Start at the line with "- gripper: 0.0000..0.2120" in the records below, stop at the line with "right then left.", and return every line in that span exactly, the two end lines included.

◇ ◇ ◇ ◇

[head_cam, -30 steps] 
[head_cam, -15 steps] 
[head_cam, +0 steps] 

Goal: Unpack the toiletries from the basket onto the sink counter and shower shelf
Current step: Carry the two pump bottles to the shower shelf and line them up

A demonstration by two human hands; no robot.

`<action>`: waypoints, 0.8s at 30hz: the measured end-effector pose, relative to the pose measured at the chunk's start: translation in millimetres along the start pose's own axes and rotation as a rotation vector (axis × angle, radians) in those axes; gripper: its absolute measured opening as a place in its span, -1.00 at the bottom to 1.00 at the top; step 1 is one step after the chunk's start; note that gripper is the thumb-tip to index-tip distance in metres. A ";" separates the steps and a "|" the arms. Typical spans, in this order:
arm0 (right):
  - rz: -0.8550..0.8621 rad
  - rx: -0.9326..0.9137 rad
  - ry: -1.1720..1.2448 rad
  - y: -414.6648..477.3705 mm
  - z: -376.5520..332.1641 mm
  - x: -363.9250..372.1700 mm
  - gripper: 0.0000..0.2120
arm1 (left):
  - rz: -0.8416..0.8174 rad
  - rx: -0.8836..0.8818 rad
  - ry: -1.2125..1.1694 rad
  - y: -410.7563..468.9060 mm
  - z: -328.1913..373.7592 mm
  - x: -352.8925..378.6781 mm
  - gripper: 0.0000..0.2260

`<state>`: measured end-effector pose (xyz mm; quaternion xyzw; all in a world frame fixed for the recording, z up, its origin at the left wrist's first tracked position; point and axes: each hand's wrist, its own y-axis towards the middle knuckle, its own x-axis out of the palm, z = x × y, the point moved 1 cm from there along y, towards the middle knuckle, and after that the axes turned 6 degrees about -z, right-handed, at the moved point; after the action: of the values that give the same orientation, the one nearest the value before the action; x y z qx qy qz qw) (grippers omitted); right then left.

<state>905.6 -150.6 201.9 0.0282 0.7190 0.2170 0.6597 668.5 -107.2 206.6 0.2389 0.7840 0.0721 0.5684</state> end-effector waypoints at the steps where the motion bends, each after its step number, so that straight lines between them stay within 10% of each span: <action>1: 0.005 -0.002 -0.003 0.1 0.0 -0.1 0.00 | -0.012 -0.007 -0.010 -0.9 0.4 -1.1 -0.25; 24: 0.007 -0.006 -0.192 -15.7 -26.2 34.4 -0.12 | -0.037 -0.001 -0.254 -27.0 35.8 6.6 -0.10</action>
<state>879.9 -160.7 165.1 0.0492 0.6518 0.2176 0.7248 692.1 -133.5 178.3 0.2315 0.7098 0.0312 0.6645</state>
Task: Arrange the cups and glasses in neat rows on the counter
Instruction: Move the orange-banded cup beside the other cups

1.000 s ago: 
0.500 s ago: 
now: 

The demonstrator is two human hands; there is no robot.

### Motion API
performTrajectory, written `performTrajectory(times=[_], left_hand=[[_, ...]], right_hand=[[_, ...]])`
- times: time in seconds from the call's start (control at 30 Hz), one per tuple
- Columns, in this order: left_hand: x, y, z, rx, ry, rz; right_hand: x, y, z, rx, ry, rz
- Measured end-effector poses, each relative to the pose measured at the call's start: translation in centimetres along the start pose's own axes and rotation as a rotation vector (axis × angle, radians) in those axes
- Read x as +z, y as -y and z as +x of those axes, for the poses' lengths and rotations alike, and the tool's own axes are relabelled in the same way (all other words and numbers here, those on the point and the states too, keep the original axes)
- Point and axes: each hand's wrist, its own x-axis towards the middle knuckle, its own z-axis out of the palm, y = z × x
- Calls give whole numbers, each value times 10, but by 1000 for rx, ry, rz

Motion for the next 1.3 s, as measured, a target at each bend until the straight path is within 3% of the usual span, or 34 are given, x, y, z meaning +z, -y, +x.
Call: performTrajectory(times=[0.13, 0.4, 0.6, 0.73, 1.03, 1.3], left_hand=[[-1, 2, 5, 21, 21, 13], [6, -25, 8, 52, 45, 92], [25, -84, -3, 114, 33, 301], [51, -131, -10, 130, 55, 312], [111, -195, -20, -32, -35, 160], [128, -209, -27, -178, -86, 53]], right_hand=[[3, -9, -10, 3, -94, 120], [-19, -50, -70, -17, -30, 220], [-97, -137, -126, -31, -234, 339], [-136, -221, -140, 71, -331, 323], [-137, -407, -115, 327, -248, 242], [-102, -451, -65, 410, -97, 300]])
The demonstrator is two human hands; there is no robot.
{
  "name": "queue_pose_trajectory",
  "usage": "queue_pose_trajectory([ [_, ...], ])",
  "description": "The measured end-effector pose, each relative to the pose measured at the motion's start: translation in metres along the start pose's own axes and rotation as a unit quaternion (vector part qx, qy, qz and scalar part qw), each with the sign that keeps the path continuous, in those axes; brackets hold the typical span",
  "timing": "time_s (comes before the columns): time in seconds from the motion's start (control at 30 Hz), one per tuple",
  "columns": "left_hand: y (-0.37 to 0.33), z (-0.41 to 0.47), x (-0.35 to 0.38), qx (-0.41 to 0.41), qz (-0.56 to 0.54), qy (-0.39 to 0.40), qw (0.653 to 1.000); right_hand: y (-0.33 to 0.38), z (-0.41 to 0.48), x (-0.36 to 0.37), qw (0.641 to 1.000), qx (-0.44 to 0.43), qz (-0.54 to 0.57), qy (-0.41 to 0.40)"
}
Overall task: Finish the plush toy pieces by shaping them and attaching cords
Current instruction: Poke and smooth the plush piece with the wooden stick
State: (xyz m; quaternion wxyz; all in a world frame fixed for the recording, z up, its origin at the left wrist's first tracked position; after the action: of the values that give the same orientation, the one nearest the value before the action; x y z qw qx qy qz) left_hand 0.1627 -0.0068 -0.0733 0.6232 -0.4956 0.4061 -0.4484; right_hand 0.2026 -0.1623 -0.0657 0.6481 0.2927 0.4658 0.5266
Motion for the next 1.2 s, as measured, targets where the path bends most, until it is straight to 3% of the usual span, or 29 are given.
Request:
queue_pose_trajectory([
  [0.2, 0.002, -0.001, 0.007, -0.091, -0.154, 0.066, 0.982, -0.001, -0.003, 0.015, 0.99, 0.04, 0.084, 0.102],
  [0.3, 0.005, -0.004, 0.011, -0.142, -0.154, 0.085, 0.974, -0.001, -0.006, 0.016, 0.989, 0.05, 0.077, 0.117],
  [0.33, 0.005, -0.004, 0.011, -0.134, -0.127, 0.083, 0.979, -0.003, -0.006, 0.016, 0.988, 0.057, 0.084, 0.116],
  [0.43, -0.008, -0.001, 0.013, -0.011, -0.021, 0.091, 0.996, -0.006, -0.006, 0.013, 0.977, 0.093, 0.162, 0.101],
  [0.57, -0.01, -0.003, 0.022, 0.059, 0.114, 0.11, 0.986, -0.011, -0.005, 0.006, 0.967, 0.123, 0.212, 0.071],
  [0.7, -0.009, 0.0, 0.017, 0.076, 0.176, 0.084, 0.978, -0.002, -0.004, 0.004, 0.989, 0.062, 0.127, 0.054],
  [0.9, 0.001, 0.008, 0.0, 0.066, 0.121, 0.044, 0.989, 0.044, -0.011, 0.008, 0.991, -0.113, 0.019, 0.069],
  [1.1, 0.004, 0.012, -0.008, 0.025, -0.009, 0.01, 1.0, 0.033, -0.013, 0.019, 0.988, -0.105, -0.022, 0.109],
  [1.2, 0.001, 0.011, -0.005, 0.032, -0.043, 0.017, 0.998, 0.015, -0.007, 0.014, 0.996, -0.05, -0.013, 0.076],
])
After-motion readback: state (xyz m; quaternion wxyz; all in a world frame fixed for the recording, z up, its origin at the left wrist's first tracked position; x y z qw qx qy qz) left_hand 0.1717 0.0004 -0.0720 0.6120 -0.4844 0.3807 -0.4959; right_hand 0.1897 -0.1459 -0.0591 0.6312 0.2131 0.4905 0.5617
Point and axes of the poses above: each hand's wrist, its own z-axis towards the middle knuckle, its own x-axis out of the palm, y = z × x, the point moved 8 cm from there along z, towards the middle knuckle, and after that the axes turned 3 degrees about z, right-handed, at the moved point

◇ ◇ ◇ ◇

▶ _OUTPUT FOR THIS TASK_:
  - gripper: 0.0000..0.2120
arm1 (left):
  - rz: -0.8416..0.8174 rad
  - rx: -0.8836..0.8818 rad
  - ry: -1.2125..1.1694 rad
  - y: -410.7563..468.9060 mm
  - z: -328.1913..373.7592 mm
  - x: -352.8925..378.6781 mm
  - gripper: 0.0000..0.2260

`<state>`: measured end-effector pose (xyz mm; quaternion xyzw; all in a world frame fixed for the recording, z up, its origin at the left wrist's first tracked position; point and axes: each hand's wrist, its own y-axis towards the middle knuckle, its own x-axis out of the palm, z = x × y, the point moved 1 cm from there along y, towards the middle knuckle, and after that the axes turned 6 degrees about -z, right-handed, at the moved point; after the action: of the values that give the same orientation, the one nearest the value before the action; x y z qx qy qz qw) (grippers omitted); right then left.

The exercise output is complete.